Leveling-Up as a Product Manager in the Age of AI
Yesterday I gave a virtual presentation to 80 product managers from across the US, sponsored by the Boston Product Management Association (BPMA)..
The BPMA is a professional organization based in Boston, Massachusetts, focused on product management. BPMA provides a community and resources for individuals working in or interested in the field of product management. The association offers networking events, educational programs, workshops, and conferences to help product managers, professionals, and enthusiasts enhance their skills, share knowledge, and stay updated on industry trends. BPMA plays a pivotal role in connecting professionals, fostering collaboration, and promoting best practices in product management within the Boston area.
The following is a summary of the presentation:
The release of ChatGPT 3.5 in November 2022 has sparked an AI revolution on both mainstream and in the tech industry. Virtually overnight, AI capabilities have advanced tremendously. Businesses now have new opportunities to harness AI, but also new risks to manage.
Pre-ChatGPT 3.5, businesses relied on conventional computing with limited data-driven decision making. Lots of manual processes and human intervention were needed. Personalization and user experience were also limited.

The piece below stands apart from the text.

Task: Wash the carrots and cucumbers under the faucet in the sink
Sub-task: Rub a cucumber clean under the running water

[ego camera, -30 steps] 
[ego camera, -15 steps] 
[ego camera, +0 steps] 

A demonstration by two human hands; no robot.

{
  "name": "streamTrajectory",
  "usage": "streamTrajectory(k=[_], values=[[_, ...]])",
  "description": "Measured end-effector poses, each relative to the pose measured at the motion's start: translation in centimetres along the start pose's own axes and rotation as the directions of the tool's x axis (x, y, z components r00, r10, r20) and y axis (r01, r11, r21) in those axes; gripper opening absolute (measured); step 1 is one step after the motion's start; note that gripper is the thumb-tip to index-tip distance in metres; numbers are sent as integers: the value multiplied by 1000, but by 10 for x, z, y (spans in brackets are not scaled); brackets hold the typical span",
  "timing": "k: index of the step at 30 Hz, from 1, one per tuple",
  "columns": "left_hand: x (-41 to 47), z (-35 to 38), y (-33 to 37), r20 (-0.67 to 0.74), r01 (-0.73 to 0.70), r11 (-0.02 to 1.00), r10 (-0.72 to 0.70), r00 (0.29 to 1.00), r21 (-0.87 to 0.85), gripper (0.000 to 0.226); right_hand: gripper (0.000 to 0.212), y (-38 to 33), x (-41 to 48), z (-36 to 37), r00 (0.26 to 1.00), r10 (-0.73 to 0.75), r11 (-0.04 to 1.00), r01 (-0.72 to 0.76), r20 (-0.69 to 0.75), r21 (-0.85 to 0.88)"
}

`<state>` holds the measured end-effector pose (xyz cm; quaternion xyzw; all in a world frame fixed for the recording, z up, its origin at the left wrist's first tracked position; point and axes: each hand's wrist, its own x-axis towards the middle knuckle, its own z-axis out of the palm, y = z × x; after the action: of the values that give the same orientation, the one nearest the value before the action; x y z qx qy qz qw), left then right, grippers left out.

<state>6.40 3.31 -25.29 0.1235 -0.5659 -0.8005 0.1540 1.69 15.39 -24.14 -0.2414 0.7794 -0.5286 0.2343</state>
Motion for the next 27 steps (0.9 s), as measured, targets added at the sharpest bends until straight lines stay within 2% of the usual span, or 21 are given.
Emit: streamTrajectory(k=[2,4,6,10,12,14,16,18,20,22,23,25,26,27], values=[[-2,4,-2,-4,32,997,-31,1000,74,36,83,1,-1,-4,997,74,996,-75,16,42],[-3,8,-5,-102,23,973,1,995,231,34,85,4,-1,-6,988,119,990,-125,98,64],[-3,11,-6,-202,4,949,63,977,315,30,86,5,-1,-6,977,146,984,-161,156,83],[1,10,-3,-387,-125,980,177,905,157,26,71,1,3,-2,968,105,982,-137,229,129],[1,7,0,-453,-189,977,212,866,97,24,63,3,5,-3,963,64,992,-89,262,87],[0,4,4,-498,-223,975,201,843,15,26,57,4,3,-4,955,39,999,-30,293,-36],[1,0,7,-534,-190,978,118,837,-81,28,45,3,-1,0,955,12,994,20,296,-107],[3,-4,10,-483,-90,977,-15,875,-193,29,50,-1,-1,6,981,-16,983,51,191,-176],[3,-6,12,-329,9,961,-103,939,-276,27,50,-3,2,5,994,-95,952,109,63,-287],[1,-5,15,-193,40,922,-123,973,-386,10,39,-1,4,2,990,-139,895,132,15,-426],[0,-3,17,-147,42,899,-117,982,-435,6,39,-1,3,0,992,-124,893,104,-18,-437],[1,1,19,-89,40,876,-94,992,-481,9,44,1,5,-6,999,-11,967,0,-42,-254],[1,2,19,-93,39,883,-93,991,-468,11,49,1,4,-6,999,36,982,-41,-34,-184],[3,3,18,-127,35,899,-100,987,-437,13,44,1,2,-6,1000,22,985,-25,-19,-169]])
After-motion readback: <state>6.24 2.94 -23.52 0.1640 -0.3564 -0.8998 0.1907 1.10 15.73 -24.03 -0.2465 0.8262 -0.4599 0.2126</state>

Post-ChatGPT 3.5, there is an emphasis on AI-driven solutions, data-centric decision making, and automation for efficiency. Enhanced personalization and user experience are possible with AI. Companies can enable more tasks with AI across industries.

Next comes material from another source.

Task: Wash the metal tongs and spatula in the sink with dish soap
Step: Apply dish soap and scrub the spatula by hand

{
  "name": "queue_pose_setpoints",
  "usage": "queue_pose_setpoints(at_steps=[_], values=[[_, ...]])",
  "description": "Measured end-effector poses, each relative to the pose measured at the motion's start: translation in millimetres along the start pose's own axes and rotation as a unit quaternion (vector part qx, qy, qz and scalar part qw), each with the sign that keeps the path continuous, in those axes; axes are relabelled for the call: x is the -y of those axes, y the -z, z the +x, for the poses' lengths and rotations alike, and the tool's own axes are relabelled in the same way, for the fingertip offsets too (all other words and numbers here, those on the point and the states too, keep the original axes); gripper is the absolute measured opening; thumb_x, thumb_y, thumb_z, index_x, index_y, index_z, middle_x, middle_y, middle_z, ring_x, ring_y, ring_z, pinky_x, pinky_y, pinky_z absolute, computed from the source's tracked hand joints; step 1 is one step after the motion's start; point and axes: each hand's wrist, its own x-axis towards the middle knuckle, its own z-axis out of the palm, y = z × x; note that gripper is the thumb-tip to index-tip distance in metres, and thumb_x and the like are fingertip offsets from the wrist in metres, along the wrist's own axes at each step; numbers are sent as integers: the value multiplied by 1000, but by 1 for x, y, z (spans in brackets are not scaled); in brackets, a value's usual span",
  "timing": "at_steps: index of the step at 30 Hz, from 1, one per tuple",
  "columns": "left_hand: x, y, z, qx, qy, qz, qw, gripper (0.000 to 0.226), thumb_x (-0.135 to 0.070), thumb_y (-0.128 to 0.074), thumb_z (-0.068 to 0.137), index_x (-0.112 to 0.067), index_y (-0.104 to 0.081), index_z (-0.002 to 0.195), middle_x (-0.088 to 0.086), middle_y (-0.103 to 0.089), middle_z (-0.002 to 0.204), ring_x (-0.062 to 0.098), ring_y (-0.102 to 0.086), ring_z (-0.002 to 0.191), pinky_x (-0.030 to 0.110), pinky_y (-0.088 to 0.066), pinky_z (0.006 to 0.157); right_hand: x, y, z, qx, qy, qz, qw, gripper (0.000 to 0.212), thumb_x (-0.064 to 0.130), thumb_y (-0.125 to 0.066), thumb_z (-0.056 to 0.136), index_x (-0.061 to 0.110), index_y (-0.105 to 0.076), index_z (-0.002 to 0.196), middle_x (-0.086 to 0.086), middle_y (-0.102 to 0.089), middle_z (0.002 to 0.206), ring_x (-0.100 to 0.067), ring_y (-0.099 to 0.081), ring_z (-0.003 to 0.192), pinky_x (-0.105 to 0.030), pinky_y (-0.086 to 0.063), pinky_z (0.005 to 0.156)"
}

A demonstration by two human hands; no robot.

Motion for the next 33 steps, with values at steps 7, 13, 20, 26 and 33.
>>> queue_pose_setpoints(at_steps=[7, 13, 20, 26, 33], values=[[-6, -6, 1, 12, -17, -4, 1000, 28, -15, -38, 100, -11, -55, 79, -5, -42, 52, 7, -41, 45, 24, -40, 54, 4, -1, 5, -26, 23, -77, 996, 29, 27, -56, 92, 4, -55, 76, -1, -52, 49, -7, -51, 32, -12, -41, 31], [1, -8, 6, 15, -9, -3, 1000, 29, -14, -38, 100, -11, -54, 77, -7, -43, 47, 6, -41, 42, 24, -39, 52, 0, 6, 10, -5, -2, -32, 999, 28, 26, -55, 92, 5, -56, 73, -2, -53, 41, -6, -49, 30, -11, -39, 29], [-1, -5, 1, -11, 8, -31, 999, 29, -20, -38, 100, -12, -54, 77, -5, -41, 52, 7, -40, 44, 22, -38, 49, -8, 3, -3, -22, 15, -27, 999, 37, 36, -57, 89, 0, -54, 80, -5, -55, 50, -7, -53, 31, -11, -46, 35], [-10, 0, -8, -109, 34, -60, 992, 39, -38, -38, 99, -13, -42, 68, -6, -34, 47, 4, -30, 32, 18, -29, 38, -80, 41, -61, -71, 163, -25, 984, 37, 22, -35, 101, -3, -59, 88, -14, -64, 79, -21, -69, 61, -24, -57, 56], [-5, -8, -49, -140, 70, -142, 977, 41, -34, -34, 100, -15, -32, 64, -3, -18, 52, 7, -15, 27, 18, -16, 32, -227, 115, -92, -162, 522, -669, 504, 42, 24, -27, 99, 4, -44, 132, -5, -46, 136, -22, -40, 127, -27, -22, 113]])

However, important new considerations are AI ethics, bias in coding and datasets, and responsible adoption. AI hallucinations have emerged an issue. (NB product managers) Job roles are shifting as AI integrates into new applications — especially personalized and vertical app’s, SaaS and data-centric projects and companies.
Product managers can level-up by getting fluent in AI fundamentals, using generative AI, brushing up technical skills, and focusing on problem solving. Understanding the AI ecosystem and blending AI knowledge with product management best practices is key. Most importantly: focus on developing a compelling AI vision.
Specializing in AI products involves strategizing where to incorporate AI, defining requirements with technical teams, managing costs and risks, overseeing AI product development, assessing model performance, building business cases, and educating customers. AI product managers connect AI capabilities to business goals to produce new and expanded customer value.
The AI revolution brings immense opportunities as well as risks. With responsible adoption, businesses can unlock new levels of efficiency, insight, and customer value with AI. The future is here.